Una película que transcurre por corredores subterráneos (destacable el espectacular tiroteo inicial, filmado en el metro de Budapest), envueltos por una oscuridad eterna, sólo violada por luces artificiales y el paso ocasional de una Luna llena, cuya sola visión pone los nervios de punta a más de un licántropo.

El filme se centra en Selene (Kate Beckinsale), una vampiresa que se enamora accidentalmente de Michael (Scott Speedman), un simple humano a quien el destino ha señalado como pieza clave en esa milenaria refriega (y a quien el propio Lucian, vivito y coleando a pesar de los siglos, da la bienvenida al clan con un certero mordisco en la yugular). El romance prohibido (uno de los más fríos de la historia de la cinematografía, según las duras críticas) se repite...

Con escenas y diálogos que, en ocasiones, rozan la categoría de encefalograma plano, el filme apuesta por un claro ambiente retrofuturista en el que tiene cabida un sinnúmero de filmes, a los que presuntamente homenajea (o plagia): desde Matrix, cuyo legado salpica la pantalla desde la primera escena (con secuencia ajustada al tempo de una bala, incluida) , pasando por Blade, Batman, Dark City, The Crow, etcétera (incluyendo el final del filme que, inevitablemente, recuerda al inicio de una pequeña joya del fantástico Cube).

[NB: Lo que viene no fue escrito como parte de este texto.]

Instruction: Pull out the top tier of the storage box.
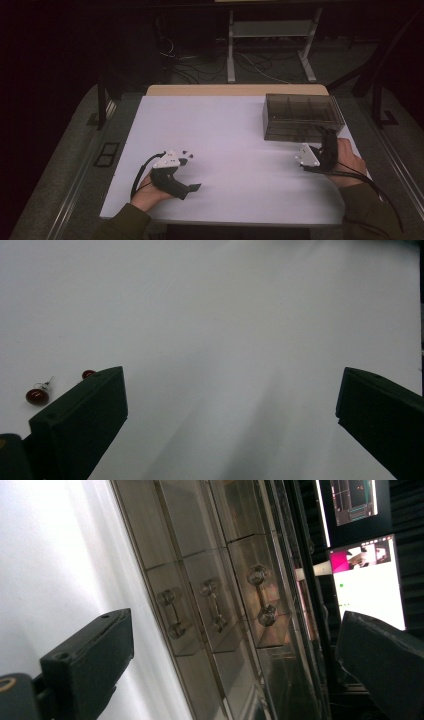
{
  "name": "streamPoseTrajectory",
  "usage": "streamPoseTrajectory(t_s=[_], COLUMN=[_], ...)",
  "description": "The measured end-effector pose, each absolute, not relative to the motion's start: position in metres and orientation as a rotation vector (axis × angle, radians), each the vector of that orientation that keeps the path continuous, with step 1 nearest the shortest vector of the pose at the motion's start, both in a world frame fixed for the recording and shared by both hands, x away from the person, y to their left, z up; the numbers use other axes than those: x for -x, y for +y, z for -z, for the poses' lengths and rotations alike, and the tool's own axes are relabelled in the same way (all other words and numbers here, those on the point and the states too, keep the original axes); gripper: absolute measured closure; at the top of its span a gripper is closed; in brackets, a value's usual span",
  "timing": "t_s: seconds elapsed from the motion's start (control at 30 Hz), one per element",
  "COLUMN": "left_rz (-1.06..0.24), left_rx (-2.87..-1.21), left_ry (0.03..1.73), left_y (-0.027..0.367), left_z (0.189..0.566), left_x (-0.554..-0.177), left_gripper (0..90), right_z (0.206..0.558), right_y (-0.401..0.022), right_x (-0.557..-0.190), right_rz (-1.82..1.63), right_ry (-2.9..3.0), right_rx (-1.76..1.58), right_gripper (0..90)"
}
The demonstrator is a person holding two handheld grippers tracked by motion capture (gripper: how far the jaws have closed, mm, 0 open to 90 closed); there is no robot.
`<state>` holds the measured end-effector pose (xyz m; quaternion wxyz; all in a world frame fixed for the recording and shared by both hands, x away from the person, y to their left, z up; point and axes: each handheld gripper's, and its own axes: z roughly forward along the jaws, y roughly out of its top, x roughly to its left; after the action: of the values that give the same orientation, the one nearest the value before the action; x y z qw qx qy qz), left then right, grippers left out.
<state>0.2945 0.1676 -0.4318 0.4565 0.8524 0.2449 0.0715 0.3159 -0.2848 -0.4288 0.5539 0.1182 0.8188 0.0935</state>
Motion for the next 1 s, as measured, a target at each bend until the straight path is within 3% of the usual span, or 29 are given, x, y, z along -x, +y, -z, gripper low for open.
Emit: streamPoseTrajectory(t_s=[1.0], left_rz=[-0.173], left_rx=[-2.1], left_ry=[0.609], left_y=[0.167], left_z=[0.433], left_x=[-0.295], left_gripper=[0.0], right_z=[0.431], right_y=[-0.284], right_x=[-0.337], right_rz=[-0.096], right_ry=[1.846], right_rx=[-0.207], right_gripper=[1.7])
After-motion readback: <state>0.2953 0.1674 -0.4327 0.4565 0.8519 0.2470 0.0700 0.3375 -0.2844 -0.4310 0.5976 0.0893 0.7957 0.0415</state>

Corren tiempos modernos para los filmes de vampiros (Ciberp@aís, 26 de abril de 2001) y hombres-lobo. Los temibles licántropos parece que han conseguido refrenar sus impulsos de convertirse en lobo en noches de luna llena, y en cambio pueden hacerlo a voluntad cuando la cosa se pone fea. Incluso su forma de combatir a los vampiros ha evolucionado: así, mantienen a raya a las huestes rivales a base de "munición UV" (ya ven, balas ultravioleta, último grito en tecnología militar). ¿Qué habrá sido de los ajos? Por no mencionar los crucifijos, que han pasado a mejor vida también en la ficción.

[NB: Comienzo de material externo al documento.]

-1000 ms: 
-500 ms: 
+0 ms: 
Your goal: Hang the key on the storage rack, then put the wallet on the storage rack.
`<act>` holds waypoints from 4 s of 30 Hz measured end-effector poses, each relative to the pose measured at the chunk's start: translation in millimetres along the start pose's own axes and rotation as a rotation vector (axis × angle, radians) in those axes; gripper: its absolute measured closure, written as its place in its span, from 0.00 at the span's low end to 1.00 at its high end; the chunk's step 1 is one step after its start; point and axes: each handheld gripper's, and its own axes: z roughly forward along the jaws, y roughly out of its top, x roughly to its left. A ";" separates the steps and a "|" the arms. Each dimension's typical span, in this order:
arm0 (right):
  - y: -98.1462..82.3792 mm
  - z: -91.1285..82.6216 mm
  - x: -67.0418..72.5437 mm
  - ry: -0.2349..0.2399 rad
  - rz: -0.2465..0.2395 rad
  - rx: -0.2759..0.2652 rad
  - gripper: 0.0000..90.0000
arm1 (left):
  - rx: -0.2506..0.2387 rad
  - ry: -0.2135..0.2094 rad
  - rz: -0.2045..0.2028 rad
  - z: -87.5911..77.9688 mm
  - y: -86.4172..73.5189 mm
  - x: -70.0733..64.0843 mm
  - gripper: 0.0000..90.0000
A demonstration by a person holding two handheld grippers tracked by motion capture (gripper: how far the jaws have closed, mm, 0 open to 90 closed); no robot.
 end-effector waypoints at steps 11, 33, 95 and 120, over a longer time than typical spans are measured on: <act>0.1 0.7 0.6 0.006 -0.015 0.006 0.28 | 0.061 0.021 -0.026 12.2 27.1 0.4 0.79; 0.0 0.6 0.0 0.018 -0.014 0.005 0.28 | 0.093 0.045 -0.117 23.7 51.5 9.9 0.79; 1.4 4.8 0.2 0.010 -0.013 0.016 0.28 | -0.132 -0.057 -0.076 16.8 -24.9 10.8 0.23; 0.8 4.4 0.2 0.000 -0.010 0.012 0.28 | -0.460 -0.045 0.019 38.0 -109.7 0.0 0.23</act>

Por su parte, los vampiros han depurado su armamento, con el que persiguen diezmar a sus peludos rivales. Éstos han perfeccionado el arte de expulsar de sus cuerpos las típicas balas de plata. Así las cosas, los vampiros desarrollan balas de nitrato de plata líquido, cuya esencia se inyecta irreversible y mortalmente en el torrente sanguíneo de sus víctimas.

El bioquímico N. Lane señala en un reciente artículo publicado en Investigación y Ciencia que algunos investigadores, en su afán por encontrar una base a las leyendas sobre vampiros, habrían especulado que tales historias bien pudieran inspirarse en personas reales aquejadas de porfiria, una rara enfermedad de la sangre caracterizada por la acumulación en la piel, huesos y dientes de ciertos pigmentos (porfirinas).

Benignos, en su mayoría, en la oscuridad, la luz del sol transforma estos pigmentos en toxinas cáusticas que, en las formas más severas de la enfermedad y sin un tratamiento adecuado, atacan los tejidos orgánicos originando grotescas mutilaciones.

La anemia subyacente a la enfermedad, tratable con transfusiones de sangre, ha llevado a algunos a especular que, en épocas pasadas, los enfermos de porfiria podrían haber buscado remedio bebiendo sangre. En cualquier caso, es seguro que los aquejados de las formas más severas de la enfermedad habrían aprendido a no exponerse al sol y a evitar también los ajos, pues, según parece, algunas de las sustancias que contienen agudizan los síntomas de la enfermedad.